Lemoncholy was born from those letters, first and foremost, and since I couldn’t shake the original notion of Elsbeth living a hundred years in the past, I was going to have to toy with the concept of time so that these two women could communicate. And what better way than through a letterbox that sits in some common magical ground between their two worlds? Annie, of course, had to be delighted with her pen pal. That was a “given” in my mind. I had bigger plans for Elsbeth, however. I decided she was going to be none to happy with the general state of affairs.
The front end of my manuscript quickly became crowded with their letters—Annie expressing delight, Elsbeth itching to make good use of her shogun—and while I was having a blast, it quickly became apparent that I had little in the way of story.
So I cooked one up.
I asked myself a question. What would happen if Annie found an old article, one in which she learns of a murder that took place a hundred years ago in Kansas City, yet will take place in four days on Elsbeth’s timeline? And what if the person who was murdered is responsible for Annie and El being able to communicate across time?
Voila! I had a story!
You’d think that I would have simply sail along at that point, but things only got messier when I created Annie and El’s supporting cast.
There’s Christian. He’s Annie’s best friend; a sweetheart of a man who is burdened with a secret buried so deep within his subconscious that it leaves him with a stutter.
Then there’s Edmond; a total charmer who lifts Christian’s secret to the surface, all the while burdened with a demon of his own—drug addiction.
And, finally, there’s Cap’n. She’s a twelve-year-old street urchin living in turn-of-the-century Kansas City who survives by dent of her wits, a total smarty-pants.
I’d fallen in love.
With all of them.
So I did something crazy.
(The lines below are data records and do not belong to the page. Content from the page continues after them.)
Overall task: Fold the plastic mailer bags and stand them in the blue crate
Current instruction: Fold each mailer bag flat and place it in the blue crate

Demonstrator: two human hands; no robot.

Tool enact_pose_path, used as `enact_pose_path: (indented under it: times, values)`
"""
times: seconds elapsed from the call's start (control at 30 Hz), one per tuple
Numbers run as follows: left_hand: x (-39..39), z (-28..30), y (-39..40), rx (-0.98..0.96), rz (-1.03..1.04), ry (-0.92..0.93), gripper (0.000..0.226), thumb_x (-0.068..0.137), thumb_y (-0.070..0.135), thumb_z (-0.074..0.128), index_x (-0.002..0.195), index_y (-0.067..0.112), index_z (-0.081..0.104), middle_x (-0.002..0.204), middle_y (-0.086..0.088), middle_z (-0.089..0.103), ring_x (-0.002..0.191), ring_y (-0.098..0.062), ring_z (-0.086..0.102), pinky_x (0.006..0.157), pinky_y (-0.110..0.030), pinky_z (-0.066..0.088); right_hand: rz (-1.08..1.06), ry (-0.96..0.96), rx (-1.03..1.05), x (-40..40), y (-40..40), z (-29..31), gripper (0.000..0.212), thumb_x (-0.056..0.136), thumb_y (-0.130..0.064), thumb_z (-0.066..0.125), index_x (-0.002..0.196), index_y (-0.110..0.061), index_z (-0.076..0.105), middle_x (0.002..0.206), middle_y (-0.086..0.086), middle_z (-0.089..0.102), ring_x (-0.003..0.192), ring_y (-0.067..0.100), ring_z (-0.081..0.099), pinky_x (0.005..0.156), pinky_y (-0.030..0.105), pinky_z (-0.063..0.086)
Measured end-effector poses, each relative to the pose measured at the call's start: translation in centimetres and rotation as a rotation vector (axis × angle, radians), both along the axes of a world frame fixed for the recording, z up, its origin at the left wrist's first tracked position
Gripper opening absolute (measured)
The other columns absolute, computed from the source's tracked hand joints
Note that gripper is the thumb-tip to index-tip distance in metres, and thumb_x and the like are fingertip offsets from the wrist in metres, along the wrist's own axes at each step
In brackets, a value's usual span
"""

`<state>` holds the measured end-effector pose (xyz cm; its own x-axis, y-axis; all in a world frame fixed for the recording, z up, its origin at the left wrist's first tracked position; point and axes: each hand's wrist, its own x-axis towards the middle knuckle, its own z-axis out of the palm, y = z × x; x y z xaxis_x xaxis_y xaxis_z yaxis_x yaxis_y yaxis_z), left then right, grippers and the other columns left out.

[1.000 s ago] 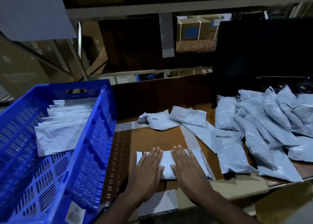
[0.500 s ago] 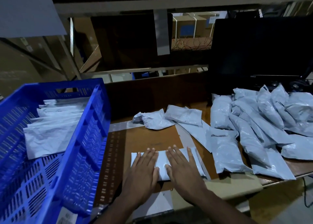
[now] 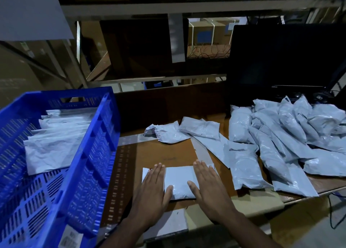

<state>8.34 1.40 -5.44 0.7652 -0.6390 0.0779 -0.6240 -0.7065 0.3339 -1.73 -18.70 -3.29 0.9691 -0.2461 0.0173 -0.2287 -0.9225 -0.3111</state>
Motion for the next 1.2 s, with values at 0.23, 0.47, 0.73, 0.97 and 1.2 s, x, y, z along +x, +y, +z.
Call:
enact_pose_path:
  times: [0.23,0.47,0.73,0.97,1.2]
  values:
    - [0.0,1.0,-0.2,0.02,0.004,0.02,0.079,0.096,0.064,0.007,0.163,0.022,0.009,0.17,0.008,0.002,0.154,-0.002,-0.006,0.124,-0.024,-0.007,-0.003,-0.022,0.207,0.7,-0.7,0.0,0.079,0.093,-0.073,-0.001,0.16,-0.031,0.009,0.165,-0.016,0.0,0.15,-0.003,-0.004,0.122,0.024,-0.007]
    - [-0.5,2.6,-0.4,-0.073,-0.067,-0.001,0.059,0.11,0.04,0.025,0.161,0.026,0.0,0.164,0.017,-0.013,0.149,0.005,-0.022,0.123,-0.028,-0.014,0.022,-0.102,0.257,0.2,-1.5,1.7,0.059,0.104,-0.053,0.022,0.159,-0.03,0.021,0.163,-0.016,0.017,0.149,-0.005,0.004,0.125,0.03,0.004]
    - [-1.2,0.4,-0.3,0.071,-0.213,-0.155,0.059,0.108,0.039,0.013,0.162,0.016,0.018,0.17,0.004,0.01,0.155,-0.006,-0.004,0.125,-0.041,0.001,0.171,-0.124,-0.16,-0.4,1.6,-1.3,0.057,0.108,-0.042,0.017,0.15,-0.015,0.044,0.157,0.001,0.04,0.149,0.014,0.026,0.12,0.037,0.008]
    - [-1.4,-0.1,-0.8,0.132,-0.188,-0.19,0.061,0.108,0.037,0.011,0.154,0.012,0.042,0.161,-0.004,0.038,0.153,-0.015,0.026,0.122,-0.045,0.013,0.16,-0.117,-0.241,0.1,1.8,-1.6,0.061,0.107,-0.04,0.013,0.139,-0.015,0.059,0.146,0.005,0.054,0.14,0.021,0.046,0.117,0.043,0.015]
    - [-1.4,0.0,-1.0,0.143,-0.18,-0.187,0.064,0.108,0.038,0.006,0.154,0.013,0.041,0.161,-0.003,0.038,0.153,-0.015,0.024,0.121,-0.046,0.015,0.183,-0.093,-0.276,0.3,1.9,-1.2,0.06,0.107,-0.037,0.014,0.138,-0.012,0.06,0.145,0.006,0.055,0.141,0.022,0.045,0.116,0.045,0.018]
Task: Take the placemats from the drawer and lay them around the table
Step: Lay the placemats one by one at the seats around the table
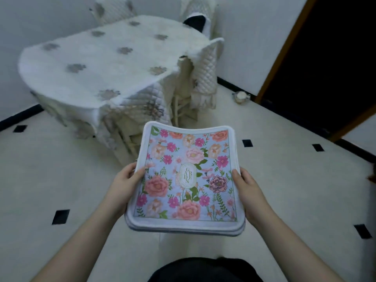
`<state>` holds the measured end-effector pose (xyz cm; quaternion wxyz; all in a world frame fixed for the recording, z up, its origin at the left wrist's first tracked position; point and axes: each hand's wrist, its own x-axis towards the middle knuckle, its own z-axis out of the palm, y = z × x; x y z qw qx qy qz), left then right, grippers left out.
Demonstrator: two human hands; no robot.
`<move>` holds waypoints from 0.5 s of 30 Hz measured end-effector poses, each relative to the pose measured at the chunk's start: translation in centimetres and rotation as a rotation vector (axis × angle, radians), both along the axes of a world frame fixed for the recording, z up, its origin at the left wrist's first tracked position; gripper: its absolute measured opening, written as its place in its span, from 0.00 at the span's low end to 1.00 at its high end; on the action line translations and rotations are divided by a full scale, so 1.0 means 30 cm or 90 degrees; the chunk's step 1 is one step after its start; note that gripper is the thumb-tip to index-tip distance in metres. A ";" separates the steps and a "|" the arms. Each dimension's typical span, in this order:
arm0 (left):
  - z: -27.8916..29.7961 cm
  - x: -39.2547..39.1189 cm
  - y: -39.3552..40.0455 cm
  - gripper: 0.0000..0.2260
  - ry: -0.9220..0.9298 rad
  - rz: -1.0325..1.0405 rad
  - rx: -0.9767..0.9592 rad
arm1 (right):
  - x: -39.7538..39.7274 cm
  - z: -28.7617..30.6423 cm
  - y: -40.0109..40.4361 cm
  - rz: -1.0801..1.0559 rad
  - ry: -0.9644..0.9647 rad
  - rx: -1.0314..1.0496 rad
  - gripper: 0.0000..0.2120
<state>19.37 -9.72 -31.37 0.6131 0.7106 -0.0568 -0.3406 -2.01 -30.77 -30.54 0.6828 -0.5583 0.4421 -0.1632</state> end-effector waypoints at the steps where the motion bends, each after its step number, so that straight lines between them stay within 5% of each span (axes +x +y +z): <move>1: 0.003 0.015 0.039 0.06 0.006 0.033 -0.006 | 0.051 0.006 0.007 0.030 -0.002 0.000 0.09; 15: -0.004 0.142 0.321 0.09 0.007 0.366 0.009 | 0.630 -0.019 0.023 0.369 -0.035 0.049 0.10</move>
I wrote a separate story for each of them—for Annie and El, for Cap’n, and for Christian and Edmond—not because I wanted to add dimension to a time travel novel, but because it was becoming more and more obvious to me that these characters had something to say. A theme was rising to the surface. I was going to write a story about the marginalization of misfits, with each of mine in pursuit of a little understanding, a little hope, in an unforgiving world. Whether or not they found what they were seeking is a matter of opinion, but it is clear they did find something greater.
Each other.
So, in the end, The Lemoncholy Life Of Annie Aster is really three stories, each exploring the life of a loner, a person struggling to find his or her place, that also happens to be woven together by a fourth story—a mystery that has time travel at its core.
They say, “Write what you know.” Who ‘they’ may be still remains a mystery, but I took the advice to heart when I wrote a book about five misfits who found themselves walking a path I trod daily, seeking understanding in an indifferent world, but more on that later.
With my life constantly pushed and pulled by a pair of opposing bugaboos—ADD and drive—I surprised myself by graduating summa cum laude from The University of Oklahoma while also garnering a handful of titles in the sport of gymnastics.
Life-changing accidents, lost loves, and an unremarkable career path followed, that is until a lawsuit and Mike changed everything. The lawsuit motivated me to step away from my career. Mike added the extra push, convincing me to take a leap of faith, and move to the country of his birth, New Zealand, while also encouraging me to “see where this writing will take me.”